**PROBLEM TO SOLVE**
Your response should be the lines from the one holding "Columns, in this" to the last line of the data below, copied exactly and with no additions.
== RAW DATA ==
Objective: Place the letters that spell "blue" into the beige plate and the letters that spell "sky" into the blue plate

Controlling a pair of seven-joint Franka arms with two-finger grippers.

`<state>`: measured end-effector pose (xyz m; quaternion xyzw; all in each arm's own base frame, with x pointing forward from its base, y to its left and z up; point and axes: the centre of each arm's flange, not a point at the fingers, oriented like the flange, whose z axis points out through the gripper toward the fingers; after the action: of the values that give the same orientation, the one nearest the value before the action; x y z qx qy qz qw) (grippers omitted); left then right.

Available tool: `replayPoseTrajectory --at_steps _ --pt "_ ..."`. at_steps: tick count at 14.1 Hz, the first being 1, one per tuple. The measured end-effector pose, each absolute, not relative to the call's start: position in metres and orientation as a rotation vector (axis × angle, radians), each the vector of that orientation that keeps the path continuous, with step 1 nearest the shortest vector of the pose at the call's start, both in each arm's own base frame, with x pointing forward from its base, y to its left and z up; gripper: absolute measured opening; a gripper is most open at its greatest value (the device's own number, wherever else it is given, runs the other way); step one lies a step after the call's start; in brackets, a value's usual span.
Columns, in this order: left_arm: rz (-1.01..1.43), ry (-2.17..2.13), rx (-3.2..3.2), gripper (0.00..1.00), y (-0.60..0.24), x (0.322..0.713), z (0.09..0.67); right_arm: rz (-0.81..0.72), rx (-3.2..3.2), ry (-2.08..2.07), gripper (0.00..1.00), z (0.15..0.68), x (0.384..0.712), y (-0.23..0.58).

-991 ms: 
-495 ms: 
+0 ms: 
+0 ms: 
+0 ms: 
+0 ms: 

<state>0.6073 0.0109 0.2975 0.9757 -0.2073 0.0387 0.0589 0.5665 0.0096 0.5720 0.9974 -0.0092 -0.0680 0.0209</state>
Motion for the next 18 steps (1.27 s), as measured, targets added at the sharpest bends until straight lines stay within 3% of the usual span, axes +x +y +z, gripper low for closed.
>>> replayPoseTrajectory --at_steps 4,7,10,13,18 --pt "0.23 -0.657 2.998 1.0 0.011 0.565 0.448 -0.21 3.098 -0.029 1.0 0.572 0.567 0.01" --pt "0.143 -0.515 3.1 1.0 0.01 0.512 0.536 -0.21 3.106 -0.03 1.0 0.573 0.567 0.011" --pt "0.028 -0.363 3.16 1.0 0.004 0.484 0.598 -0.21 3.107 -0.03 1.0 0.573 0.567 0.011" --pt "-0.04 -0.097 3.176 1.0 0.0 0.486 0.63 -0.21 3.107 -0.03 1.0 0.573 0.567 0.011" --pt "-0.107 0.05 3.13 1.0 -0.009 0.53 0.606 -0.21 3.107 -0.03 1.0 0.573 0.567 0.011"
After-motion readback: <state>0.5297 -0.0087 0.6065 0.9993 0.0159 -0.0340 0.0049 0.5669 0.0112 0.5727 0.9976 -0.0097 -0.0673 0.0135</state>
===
**RESPONSE TO THIS EXERCISE**
Columns, in this order: left_arm: rz (-1.01..1.43), ry (-2.17..2.13), rx (-3.2..3.2), gripper (0.00..1.00), y (-0.60..0.24), x (0.322..0.713), z (0.09..0.67); right_arm: rz (-0.81..0.72), rx (-3.2..3.2), ry (-2.08..2.07), gripper (0.00..1.00), z (0.15..0.68), x (0.384..0.712), y (-0.23..0.58).

-991 ms: 
-495 ms: 
+0 ms: 
+0 ms: 
+0 ms: 
+0 ms: 

<state>0.6073 0.0109 0.2975 0.9757 -0.2073 0.0387 0.0589 0.5665 0.0096 0.5720 0.9974 -0.0092 -0.0680 0.0209</state>
Motion for the next 18 steps (1.27 s), as measured, targets added at the sharpest bends until straight lines stay within 3% of the usual span, axes +x +y +z, gripper low for closed.
>>> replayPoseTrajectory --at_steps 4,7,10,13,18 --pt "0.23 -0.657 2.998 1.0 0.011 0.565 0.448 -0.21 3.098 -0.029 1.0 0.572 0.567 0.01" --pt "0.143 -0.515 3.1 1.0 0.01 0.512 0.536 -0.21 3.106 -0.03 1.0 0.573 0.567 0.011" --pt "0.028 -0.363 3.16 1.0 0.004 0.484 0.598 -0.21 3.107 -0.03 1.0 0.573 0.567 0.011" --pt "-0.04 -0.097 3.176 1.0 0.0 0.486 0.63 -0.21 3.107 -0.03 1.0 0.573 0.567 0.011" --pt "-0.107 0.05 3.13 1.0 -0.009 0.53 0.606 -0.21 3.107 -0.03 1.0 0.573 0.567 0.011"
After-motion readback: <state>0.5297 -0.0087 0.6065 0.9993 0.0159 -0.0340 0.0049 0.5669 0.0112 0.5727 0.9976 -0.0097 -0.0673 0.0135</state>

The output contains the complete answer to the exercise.